**EXERCISE OBJECTIVE:** Your answer should be the lines below from the one holding "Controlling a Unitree" through the one holding "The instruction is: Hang", copied exactly and with nothing else.

**GIVEN INFORMATION:**
+++

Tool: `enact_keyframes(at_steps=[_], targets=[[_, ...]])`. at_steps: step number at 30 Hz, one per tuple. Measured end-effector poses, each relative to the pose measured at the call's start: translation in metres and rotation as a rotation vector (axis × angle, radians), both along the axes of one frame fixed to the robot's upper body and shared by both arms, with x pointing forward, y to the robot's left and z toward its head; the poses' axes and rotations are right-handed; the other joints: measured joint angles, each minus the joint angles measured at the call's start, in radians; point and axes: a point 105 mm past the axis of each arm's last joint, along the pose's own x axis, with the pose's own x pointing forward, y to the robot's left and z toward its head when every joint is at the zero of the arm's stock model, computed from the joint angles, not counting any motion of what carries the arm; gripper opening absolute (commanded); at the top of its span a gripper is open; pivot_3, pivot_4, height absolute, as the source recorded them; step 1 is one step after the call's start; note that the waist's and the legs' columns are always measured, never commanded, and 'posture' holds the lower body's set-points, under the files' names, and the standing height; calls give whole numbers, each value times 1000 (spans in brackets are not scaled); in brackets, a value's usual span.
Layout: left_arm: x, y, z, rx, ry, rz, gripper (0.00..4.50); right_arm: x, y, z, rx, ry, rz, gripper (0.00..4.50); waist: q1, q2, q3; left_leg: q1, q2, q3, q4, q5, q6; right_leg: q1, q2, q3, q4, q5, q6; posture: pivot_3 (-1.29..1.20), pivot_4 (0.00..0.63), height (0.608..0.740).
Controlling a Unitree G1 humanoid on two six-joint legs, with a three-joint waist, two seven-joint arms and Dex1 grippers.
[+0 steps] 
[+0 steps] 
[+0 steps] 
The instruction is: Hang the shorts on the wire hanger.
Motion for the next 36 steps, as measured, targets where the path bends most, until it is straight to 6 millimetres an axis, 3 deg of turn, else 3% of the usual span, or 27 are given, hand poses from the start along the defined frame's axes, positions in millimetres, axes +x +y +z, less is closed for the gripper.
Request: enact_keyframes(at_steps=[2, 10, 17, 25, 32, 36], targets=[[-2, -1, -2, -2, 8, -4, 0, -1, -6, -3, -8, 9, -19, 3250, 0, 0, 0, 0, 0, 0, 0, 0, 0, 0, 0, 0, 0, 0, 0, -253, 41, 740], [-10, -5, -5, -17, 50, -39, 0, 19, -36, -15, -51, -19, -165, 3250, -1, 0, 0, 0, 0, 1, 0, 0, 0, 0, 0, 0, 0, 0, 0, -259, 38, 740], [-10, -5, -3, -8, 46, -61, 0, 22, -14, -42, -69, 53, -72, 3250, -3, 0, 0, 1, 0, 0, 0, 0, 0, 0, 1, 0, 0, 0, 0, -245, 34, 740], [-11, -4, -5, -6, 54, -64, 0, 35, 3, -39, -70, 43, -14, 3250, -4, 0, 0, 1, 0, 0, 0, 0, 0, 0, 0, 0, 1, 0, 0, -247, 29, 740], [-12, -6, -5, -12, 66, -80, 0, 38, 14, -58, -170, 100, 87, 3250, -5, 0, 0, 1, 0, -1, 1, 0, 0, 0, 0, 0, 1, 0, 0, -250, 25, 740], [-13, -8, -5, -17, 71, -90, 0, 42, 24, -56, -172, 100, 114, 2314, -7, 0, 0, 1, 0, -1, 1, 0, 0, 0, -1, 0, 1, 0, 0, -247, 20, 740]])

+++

**EXERCISE OUTPUT:**
Controlling a Unitree G1 humanoid on two six-joint legs, with a three-joint waist, two seven-joint arms and Dex1 grippers.
[+0 steps] 
[+0 steps] 
[+0 steps] 
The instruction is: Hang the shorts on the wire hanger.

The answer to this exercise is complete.